Come on and we'll sing, like we were free
Push the pedal down watch the world around fly by us
Come on and we'll try, one last time
I'm off the floor one more time to find you
I smile in spite of the long week that rests between us. I keep the wedge in place. He put it there and now I hold it. If I give it up I'm doomed. If I trust him, I might die. I keep it there because I'm brave and because I'm so afraid so I proceed through life by touch. Even if it means making those I love angry, even if it means everyone winds up on a different side and I'm the Bridge in between.

What do you need? He says it over the music without looking up.

You.

Sure about that?

Lochlan-

Look, I don't do so well with him, okay? Especially without Ben in between as an intermediary.

I know.

Then don't expect me to like you spending time with him. And don't expect me to approve of the things you write either. Jesus, Bridget. It was so hard. So hard and you didn't see.

I know.

Not with the same gravity. You were too young. You need to keep that off. It makes me look so wrong.

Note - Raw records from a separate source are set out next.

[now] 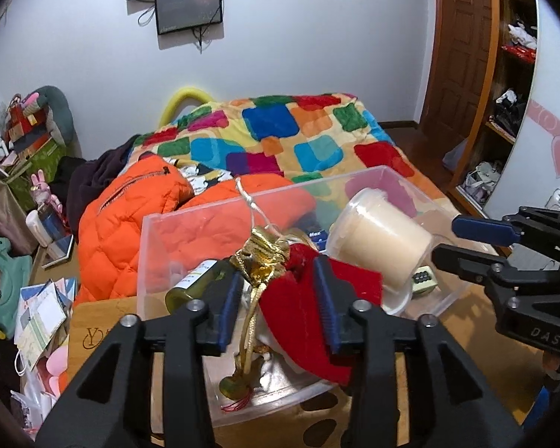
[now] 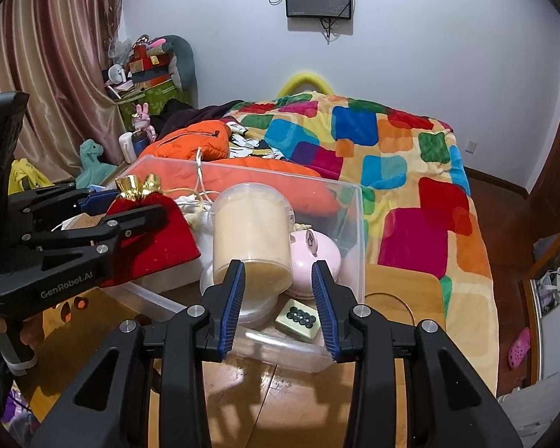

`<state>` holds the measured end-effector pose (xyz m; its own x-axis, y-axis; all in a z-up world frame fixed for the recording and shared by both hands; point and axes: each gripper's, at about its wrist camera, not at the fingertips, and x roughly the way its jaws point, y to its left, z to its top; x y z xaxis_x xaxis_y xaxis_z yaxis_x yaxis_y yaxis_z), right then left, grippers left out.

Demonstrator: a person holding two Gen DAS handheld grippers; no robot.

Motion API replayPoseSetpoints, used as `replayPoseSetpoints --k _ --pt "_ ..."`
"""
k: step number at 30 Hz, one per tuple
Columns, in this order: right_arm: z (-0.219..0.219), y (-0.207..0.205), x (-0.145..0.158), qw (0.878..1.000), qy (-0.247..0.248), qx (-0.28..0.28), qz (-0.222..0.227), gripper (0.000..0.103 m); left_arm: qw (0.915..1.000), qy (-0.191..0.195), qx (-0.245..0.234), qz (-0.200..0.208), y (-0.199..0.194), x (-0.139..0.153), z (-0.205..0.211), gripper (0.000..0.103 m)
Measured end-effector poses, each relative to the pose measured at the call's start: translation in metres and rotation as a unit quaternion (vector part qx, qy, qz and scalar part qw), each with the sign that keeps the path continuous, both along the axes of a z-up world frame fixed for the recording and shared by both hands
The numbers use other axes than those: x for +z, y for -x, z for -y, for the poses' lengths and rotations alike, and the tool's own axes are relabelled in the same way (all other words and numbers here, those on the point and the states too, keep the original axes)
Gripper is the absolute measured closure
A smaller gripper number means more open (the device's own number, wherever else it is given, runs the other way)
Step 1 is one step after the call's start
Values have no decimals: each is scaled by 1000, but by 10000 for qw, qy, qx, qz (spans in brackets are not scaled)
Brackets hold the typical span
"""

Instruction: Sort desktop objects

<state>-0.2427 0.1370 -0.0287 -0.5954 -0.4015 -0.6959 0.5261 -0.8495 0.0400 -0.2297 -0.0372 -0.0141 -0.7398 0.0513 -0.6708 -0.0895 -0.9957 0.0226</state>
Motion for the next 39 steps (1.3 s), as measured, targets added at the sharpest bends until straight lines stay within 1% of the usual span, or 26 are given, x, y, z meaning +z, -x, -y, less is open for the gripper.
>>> replayPoseSetpoints --k 3,7,9,10,13,15,19,21,23,24,25,28,29,30,32,35,39 --pt "-1 -1 2 10000 31 16 -10 69 9998 27 -17 -175 -6 7 -1 52" --pt "1 -4 5 10000 24 14 -55 69 9995 38 -18 -299 -11 16 -1 50" --pt "2 -5 6 10000 15 14 -71 68 9994 27 33 -346 -13 20 0 41" --pt "2 -6 7 10000 4 7 -88 67 9992 47 63 -383 -14 21 0 40" --pt "3 -9 10 9999 -15 1 -163 62 9989 79 73 -454 -18 24 1 37" --pt "3 -13 13 9997 -35 -15 -237 57 9987 87 106 -485 -21 26 2 31" --pt "4 -19 17 9994 -62 -25 -349 51 9983 97 143 -557 -27 29 2 27" --pt "4 -23 20 9991 -83 -12 -413 45 9981 113 185 -577 -30 30 2 17" --pt "5 -28 23 9987 -128 -2 -501 41 9978 140 205 -613 -33 32 2 10" --pt "5 -31 24 9985 -151 3 -534 37 9975 171 212 -658 -36 33 1 9" --pt "6 -34 25 9982 -176 2 -576 35 9972 201 212 -685 -38 34 0 9" --pt "7 -42 27 9972 -291 -18 -694 32 9967 286 219 -728 -46 34 -1 5" --pt "8 -42 28 9970 -319 -22 -704 30 9965 314 231 -734 -48 34 -2 4" --pt "7 -44 28 9968 -356 -49 -709 25 9963 341 258 -751 -50 34 -2 4" --pt "5 -46 28 9966 -403 -128 -711 19 9962 321 285 -762 -56 33 -1 4" --pt "0 -52 29 9972 -318 -121 -665 19 9972 145 302 -670 -63 33 3 4" --pt "-6 -57 27 9971 -354 -178 -643 19 9965 241 439 -672 -73 33 3 4"
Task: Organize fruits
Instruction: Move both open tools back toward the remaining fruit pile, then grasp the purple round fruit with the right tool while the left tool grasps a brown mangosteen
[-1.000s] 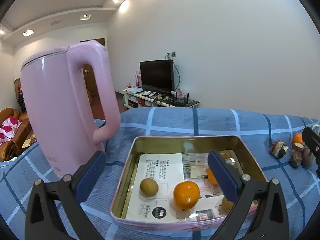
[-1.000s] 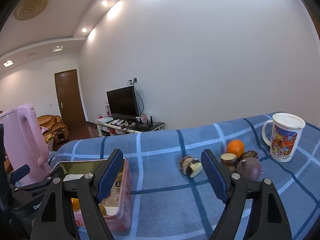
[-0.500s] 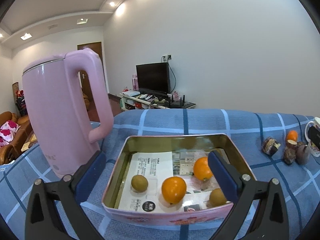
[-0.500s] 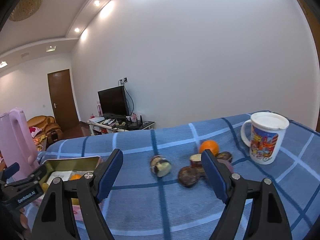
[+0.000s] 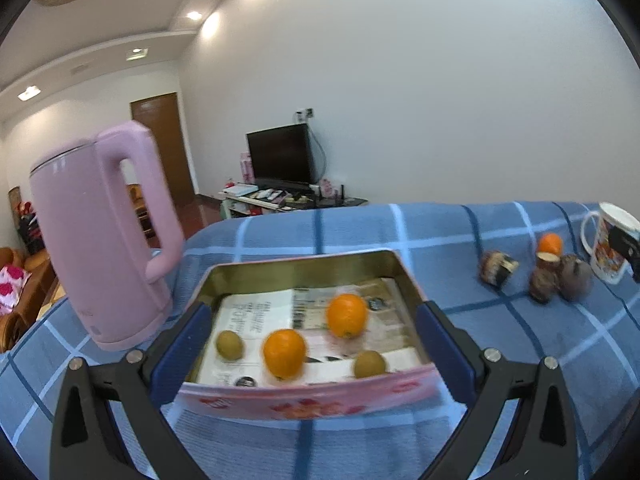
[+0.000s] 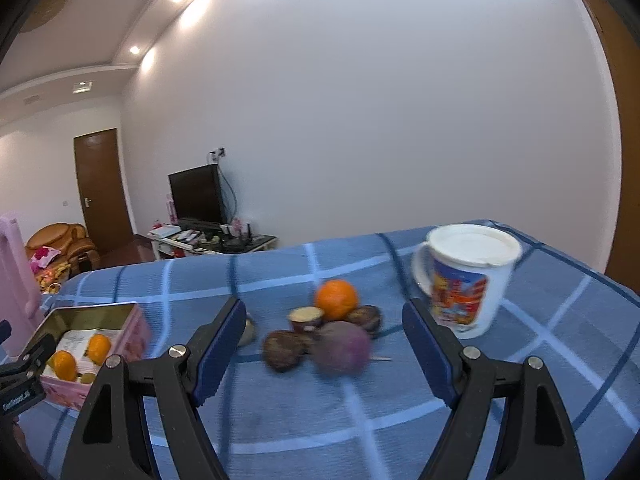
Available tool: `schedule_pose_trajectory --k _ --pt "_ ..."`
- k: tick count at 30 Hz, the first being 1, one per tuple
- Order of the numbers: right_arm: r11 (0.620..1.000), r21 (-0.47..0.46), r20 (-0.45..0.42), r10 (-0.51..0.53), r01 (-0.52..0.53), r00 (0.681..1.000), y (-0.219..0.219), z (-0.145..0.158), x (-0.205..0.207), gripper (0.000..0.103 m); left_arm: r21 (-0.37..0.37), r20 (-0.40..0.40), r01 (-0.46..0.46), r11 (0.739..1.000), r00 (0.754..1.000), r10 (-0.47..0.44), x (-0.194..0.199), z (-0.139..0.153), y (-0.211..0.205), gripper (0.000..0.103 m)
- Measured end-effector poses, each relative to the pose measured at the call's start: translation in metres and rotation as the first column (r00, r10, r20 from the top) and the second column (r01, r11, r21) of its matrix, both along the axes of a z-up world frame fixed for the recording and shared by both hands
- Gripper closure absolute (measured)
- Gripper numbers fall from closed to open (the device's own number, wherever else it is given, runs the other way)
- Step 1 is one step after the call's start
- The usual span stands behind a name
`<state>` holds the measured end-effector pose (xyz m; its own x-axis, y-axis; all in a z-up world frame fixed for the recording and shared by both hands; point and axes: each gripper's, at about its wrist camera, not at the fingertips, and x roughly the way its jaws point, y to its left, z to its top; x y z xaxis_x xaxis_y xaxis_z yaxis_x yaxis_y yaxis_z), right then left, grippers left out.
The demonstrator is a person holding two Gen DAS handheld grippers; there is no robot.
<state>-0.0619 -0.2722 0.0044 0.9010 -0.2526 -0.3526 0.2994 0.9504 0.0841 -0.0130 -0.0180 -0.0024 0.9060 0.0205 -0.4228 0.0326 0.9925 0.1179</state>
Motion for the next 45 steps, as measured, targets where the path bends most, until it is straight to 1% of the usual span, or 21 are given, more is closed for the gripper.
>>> schedule_pose_trajectory --k 6,10,13,16,18,20,22,24,26,29,31,32,33,35,37,38,40,42,43,44,45 --pt "0.999 0.021 -0.031 -0.040 0.040 0.999 -0.033 -0.001 -0.007 0.021 0.037 -0.028 0.075 0.996 0.997 -0.074 -0.006 -0.002 -0.034 0.000" --pt "0.995 0.081 -0.071 -0.052 0.057 0.996 -0.055 -0.006 -0.006 0.021 0.068 -0.046 0.123 0.990 0.992 -0.120 -0.011 -0.005 -0.058 0.000" --pt "0.990 0.127 -0.115 -0.044 0.058 0.992 -0.071 -0.011 -0.003 0.022 0.101 -0.064 0.184 0.978 0.982 -0.178 -0.012 -0.006 -0.080 0.000" --pt "0.982 0.190 -0.146 0.004 0.024 0.989 -0.082 -0.017 0.002 0.022 0.107 -0.124 0.225 0.969 0.970 -0.212 -0.005 -0.011 -0.104 0.000" --pt "0.975 0.218 -0.161 0.074 -0.038 0.984 -0.080 -0.020 0.007 0.022 0.101 -0.172 0.224 0.969 0.964 -0.205 0.002 -0.016 -0.114 0.000" --pt "0.970 0.218 -0.189 0.146 -0.104 0.971 -0.071 -0.022 0.016 0.022 0.104 -0.221 0.212 0.972 0.958 -0.185 0.011 -0.022 -0.125 0.000" --pt "0.966 0.220 -0.214 0.183 -0.136 0.959 -0.063 -0.024 0.026 0.022 0.108 -0.270 0.201 0.974 0.948 -0.165 0.019 -0.028 -0.132 0.000" --pt "0.958 0.232 -0.267 0.231 -0.171 0.936 -0.056 -0.031 0.043 0.022 0.096 -0.312 0.199 0.975 0.936 -0.161 0.025 -0.033 -0.137 0.000" --pt "0.955 0.239 -0.314 0.248 -0.176 0.916 -0.052 -0.037 0.057 0.022 0.074 -0.331 0.203 0.976 0.928 -0.168 0.029 -0.035 -0.139 0.000" --pt "0.948 0.276 -0.347 0.250 -0.157 0.904 -0.055 -0.045 0.075 0.022 0.066 -0.334 0.216 0.974 0.925 -0.183 0.032 -0.036 -0.143 0.000" --pt "0.923 0.346 -0.367 0.298 -0.168 0.881 -0.061 -0.055 0.087 0.031 0.069 -0.336 0.226 0.972 0.922 -0.191 0.034 -0.037 -0.147 0.000" --pt "0.920 0.356 -0.366 0.301 -0.166 0.880 -0.063 -0.056 0.087 0.043 0.070 -0.338 0.229 0.971 0.921 -0.193 0.036 -0.037 -0.149 0.000" --pt "0.915 0.359 -0.354 0.316 -0.184 0.880 -0.064 -0.054 0.086 0.050 0.067 -0.341 0.229 0.971 0.920 -0.194 0.038 -0.038 -0.152 0.000" --pt "0.921 0.334 -0.366 0.323 -0.200 0.873 -0.061 -0.053 0.082 0.051 0.051 -0.344 0.233 0.971 0.917 -0.202 0.043 -0.037 -0.157 0.000" --pt "0.925 0.330 -0.368 0.308 -0.187 0.877 -0.063 -0.052 0.075 0.051 0.032 -0.344 0.239 0.970 0.914 -0.214 0.049 -0.036 -0.163 0.000" --pt "0.923 0.345 -0.359 0.299 -0.172 0.884 -0.068 -0.050 0.071 0.051 0.018 -0.346 0.244 0.970 0.911 -0.223 0.053 -0.036 -0.166 0.000" --pt "0.910 0.389 -0.312 0.278 -0.145 0.908 -0.082 -0.040 0.060 0.051 -0.021 -0.357 0.252 0.967 0.902 -0.243 0.060 -0.036 -0.174 0.001" --pt "0.915 0.388 -0.260 0.222 -0.110 0.940 -0.093 -0.027 0.047 0.051 -0.048 -0.370 0.264 0.963 0.891 -0.262 0.067 -0.038 -0.183 0.006" --pt "0.922 0.375 -0.236 0.190 -0.091 0.953 -0.098 -0.021 0.041 0.051 -0.062 -0.378 0.270 0.961 0.885 -0.273 0.071 -0.039 -0.188 0.011" --pt "0.927 0.366 -0.222 0.170 -0.080 0.960 -0.101 -0.017 0.038 0.051 -0.073 -0.387 0.275 0.959 0.878 -0.281 0.076 -0.040 -0.194 0.016" --pt "0.932 0.356 -0.210 0.152 -0.069 0.966 -0.103 -0.013 0.037 0.051 -0.081 -0.399 0.278 0.957 0.871 -0.287 0.081 -0.042 -0.200 0.018"
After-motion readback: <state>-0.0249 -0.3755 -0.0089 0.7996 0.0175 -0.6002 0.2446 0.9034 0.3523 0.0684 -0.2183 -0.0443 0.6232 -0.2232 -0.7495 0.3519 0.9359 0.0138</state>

All of it makes me who I am now.

He stops and puts down the brush and the cloth. He smiles to himself and finally he looks at me. Yeah. I know it does.

You going to talk to me again?

I might.

Loch!

Yeah, Peanut. Come here.

Saturday, 19 January 2013

Sustainability.

I'm working and having a breakfast date on a Saturday and Caleb is all admiration and stars in his eyes. Perhaps he is still dreaming. 

It's your capacity to endure. 

You or your brother?

Everything you have been through. 

Including you and your brother. 

I'm going to change the subject now. 

To what? Cheese? 

Possibly, he says. He is fighting a smile now.

My capacity is that of your standard, shorter-than-average human and nothing more. 

On the contrary. You're extraordinary. 

You like words that end in -ary. 

Oh do I? 

Sure. Exemplary. Revolutionary. Weary.  Blah. Let's get going. I'm starving. 

Patience, Babydoll. I'm waiting for one more call and then we can leave. What are you going to have? Did you decide yet?

Nothing with cheese, if that's what you're wondering.

***

For those of you via email wondering how it's so 'easy' (WHAT the fuck.) to joke around with the Devil or wax nostalgic about past and present love while my husband rots in a rehabilitation program in the US (one with a five-star chef), please remember that Ben did this to himself and I'm not supposed to stop living, nor would I do anything that I wouldn't do if he were home.

Also remember that the Devil and I have a mutual love/hate relationship and this is how we do things and finally please, if we're going to go there, open your life to me so I can judge what you've done.

There are thousands of other blogs to read. You don't have to be here. I like that you are, though.